====== SUPPLIED INFORMATION

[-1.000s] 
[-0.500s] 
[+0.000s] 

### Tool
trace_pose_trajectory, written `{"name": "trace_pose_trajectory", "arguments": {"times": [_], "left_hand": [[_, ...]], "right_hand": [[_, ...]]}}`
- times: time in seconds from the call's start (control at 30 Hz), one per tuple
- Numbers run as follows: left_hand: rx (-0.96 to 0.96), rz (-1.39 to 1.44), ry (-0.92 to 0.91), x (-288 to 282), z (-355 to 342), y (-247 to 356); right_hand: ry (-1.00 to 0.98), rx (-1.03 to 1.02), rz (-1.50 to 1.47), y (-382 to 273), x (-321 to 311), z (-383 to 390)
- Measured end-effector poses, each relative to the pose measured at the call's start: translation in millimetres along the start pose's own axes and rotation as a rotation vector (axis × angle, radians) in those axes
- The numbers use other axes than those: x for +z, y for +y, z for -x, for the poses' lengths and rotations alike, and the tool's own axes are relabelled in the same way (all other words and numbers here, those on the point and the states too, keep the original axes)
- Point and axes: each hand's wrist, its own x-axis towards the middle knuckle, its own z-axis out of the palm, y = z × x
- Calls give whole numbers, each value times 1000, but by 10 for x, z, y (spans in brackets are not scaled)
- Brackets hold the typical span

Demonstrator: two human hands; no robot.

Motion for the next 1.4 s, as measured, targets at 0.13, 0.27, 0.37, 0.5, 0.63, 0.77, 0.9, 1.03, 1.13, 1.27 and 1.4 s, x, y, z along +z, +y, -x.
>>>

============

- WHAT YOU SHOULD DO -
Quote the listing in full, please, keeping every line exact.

- FINISHED TASK -
[-1.000s] 
[-0.500s] 
[+0.000s] 

### Tool
trace_pose_trajectory, written `{"name": "trace_pose_trajectory", "arguments": {"times": [_], "left_hand": [[_, ...]], "right_hand": [[_, ...]]}}`
- times: time in seconds from the call's start (control at 30 Hz), one per tuple
- Numbers run as follows: left_hand: rx (-0.96 to 0.96), rz (-1.39 to 1.44), ry (-0.92 to 0.91), x (-288 to 282), z (-355 to 342), y (-247 to 356); right_hand: ry (-1.00 to 0.98), rx (-1.03 to 1.02), rz (-1.50 to 1.47), y (-382 to 273), x (-321 to 311), z (-383 to 390)
- Measured end-effector poses, each relative to the pose measured at the call's start: translation in millimetres along the start pose's own axes and rotation as a rotation vector (axis × angle, radians) in those axes
- The numbers use other axes than those: x for +z, y for +y, z for -x, for the poses' lengths and rotations alike, and the tool's own axes are relabelled in the same way (all other words and numbers here, those on the point and the states too, keep the original axes)
- Point and axes: each hand's wrist, its own x-axis towards the middle knuckle, its own z-axis out of the palm, y = z × x
- Calls give whole numbers, each value times 1000, but by 10 for x, z, y (spans in brackets are not scaled)
- Brackets hold the typical span

Demonstrator: two human hands; no robot.

Motion for the next 1.4 s, as measured, targets at 0.13, 0.27, 0.37, 0.5, 0.63, 0.77, 0.9, 1.03, 1.13, 1.27 and 1.4 s, x, y, z along +z, +y, -x.
>>>

The required output has been given in full.